ML QP

Machine Learning Lab External

1. a) Create a small dataset with at least 10 records and 4 columns:

· Age (numeric)

· Height (numeric)

· Weight (numeric)

· City (categorical, with possible values: "City A", "City B", "City C")

b) Ensure that some entries in the Age and Weight columns contain missing values.

· Handle missing data by:

o Replacing missing values in the Age column with the average age.

o Replacing missing values in the Weight column with the median weight.

c) Normalize the Age, Height, and Weight columns using min-max scaling to bring

all values between 0 and 1.

d) Display the original dataset, the dataset with missing values handled, and the

normalized dataset.

e) Create a small dataset with 10 records and 3 numerical columns:

· Height (numeric)

· Weight (numeric)

· Age (numeric)

f) Draw a box plot for the Height, Weight, and Age columns to visualize them

distributions.

· Customize the box plot to:

· Use different colors for each box plot.

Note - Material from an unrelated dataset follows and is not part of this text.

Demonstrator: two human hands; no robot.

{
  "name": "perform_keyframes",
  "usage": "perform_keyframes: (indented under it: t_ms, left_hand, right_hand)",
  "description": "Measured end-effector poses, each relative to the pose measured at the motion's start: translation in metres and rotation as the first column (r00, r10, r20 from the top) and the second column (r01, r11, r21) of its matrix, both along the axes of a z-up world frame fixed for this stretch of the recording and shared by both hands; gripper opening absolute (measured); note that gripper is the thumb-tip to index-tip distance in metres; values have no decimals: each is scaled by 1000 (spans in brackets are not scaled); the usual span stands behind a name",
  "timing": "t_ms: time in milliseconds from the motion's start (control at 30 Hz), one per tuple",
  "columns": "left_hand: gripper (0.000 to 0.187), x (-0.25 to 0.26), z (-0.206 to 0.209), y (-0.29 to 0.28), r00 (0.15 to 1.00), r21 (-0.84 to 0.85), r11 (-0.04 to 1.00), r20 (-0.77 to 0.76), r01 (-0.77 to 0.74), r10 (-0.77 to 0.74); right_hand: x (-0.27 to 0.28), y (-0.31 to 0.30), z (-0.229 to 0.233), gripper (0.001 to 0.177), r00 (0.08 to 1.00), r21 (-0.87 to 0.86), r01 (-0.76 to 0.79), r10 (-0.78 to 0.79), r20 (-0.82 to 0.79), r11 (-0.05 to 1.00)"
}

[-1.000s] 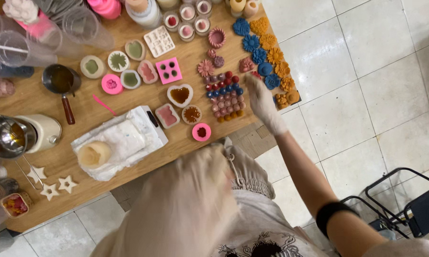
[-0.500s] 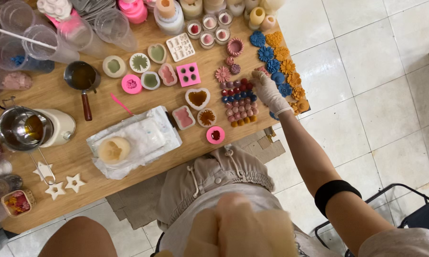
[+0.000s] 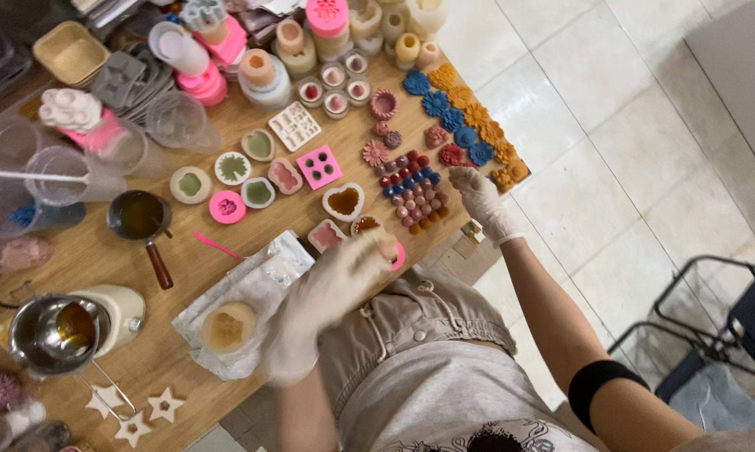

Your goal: The person removes a small heart-shaped wax flower and a pink bear-shaped wax figure from silicone molds, then uses a small spoon to pour melted wax from a metal pitcher into a hollowed-out candle core.

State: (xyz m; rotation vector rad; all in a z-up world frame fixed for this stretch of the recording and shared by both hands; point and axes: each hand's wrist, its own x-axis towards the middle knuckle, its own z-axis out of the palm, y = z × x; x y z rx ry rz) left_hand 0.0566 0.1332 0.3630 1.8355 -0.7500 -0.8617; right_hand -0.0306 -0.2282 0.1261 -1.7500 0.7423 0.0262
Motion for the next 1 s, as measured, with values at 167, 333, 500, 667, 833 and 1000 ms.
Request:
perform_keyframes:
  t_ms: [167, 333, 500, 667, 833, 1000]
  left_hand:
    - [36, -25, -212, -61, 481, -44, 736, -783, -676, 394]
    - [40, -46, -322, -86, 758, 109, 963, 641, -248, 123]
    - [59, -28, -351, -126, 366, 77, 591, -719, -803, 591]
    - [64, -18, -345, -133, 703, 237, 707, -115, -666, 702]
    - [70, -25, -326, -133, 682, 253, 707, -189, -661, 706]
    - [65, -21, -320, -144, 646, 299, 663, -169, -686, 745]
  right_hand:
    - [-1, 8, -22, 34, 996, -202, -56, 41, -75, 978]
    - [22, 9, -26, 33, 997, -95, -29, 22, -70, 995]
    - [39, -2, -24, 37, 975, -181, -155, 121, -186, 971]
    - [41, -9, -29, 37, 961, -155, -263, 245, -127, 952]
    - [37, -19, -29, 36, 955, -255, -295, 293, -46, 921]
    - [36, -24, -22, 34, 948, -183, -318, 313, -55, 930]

· Add labels to the x-axis and y-axis with appropriate titles.

· Add a title to the plot as "Distribution of Height, Weight, and Age".

g) Display the box plot.

2. Write a Python script that performs the following tasks:

a) Create a small dataset with 15 records and 2 numerical columns:

· Age (numeric)

· Income (numeric)

b) Draw a scatter plot to visualize the relationship between Age and Income.

c) Draw a histogram to visualize the distribution of Income.

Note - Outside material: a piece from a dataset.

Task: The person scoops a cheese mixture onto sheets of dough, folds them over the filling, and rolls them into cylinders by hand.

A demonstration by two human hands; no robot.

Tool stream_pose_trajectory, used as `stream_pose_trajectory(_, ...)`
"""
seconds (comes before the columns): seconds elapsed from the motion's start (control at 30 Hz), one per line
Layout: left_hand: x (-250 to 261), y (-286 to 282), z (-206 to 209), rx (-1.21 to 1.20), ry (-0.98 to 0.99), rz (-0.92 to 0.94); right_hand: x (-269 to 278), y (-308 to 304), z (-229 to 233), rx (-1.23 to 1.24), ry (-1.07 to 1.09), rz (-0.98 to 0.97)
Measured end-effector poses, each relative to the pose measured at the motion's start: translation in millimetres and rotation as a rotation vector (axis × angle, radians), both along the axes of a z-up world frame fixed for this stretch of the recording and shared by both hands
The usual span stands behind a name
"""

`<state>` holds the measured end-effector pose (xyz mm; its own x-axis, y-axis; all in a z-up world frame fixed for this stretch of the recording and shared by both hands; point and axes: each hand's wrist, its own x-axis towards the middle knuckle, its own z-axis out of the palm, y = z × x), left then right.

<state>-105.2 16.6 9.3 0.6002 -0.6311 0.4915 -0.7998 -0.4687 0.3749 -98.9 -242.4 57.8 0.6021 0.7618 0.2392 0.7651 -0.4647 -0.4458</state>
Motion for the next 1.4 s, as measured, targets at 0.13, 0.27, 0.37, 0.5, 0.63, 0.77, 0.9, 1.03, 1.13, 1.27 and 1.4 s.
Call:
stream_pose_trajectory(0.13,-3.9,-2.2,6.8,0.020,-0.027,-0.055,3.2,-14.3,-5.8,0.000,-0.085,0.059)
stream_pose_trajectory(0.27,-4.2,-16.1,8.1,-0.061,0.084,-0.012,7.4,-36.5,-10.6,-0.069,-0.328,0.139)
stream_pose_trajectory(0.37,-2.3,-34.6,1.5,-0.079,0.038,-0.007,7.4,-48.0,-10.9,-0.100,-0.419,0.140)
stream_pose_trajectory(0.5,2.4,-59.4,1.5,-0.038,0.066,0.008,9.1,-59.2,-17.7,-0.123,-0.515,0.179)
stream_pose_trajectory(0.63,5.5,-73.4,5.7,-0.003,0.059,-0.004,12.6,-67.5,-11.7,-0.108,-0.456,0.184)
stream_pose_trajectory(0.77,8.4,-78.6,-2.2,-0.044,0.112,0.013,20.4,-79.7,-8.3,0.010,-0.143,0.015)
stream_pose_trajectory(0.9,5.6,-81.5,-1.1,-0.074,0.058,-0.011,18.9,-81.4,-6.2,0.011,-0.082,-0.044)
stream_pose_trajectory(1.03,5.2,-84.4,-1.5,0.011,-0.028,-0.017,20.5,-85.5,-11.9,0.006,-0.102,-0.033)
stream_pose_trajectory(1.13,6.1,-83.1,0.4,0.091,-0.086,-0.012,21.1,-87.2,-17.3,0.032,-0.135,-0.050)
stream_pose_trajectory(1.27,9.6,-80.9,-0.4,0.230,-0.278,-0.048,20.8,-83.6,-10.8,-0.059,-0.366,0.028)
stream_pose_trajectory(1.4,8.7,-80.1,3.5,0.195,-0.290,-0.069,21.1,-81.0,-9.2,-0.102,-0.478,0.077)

d) Customize the plots by:

· Adding appropriate titles to the scatter plot and histogram.

· Labeling the x-axis and y-axis in both plots.

· Using different colors for the scatter plot and histogram for better visualization.

e) Display both plots.

f) Create a small dataset with 10 records and 3 numerical columns:

· Height (numeric)

· Weight (numeric)

· Age (numeric)

g) Apply Scaling to the dataset using:

· Standardization (Z-score scaling) for each numerical column.

· Min-Max Scaling to scale each column between 0 and 1.

h) Display the original dataset, the standardized dataset, and the min-max scaled dataset.

3. Write a Python script that performs the following tasks:

a) Create a small dataset with 10 records and 4 numerical columns:

· Feature1 (numeric)

· Feature2 (numeric)

· Feature3 (numeric)

· Feature4 (numeric)

b) Apply PCA (Principal Component Analysis) to reduce the dataset to 2 principal

components.

c) Display the original dataset, the transformed dataset with 2 principal components, and

the explained variance ratio for the principal components.

d) Comment your code to explain each step in the PCA process, including the importance

of PCA in reducing dimensionality.

4) a) Create a small dataset with 5 records and 3 numerical columns:

Feature1 (numeric)
Feature2 (numeric)
Feature3 (numeric)

b) Apply Singular Value Decomposition (SVD) to decompose the dataset matrix into three

matrices: U, S, and V^T.

c) Reconstruct the original matrix using the decomposed matrices and display the result.

d) Explain the meaning of each matrix in the SVD decomposition and how they are used

in dimensionality reduction.

e) Apply SVD on Image.

5. Write a Python script that performs the following tasks:

a) Create a small dataset with 10 records, 2 features, and a target label. The dataset should contain:

Feature1 (numeric)
Feature2 (numeric)
Class Label (categorical), with values 0 and 1 to represent two classes

b) Apply Linear Discriminant Analysis (LDA):

· Use LDA to reduce the dataset to a single linear discriminant that best separates the two classes.

c) Display the original dataset, the transformed dataset after LDA, and the coefficients for each feature in the linear discriminant.

d) Explain each step in the LDA process, including how LDA works for dimensionality reduction and its importance in classification.

6) a) Create a small dataset with 10 records, representing a relationship between two variables:

X (independent variable): Represents study hours.
Y (dependent variable): Represents scores.

b) Fit a Linear Regression model to predict Y based on X.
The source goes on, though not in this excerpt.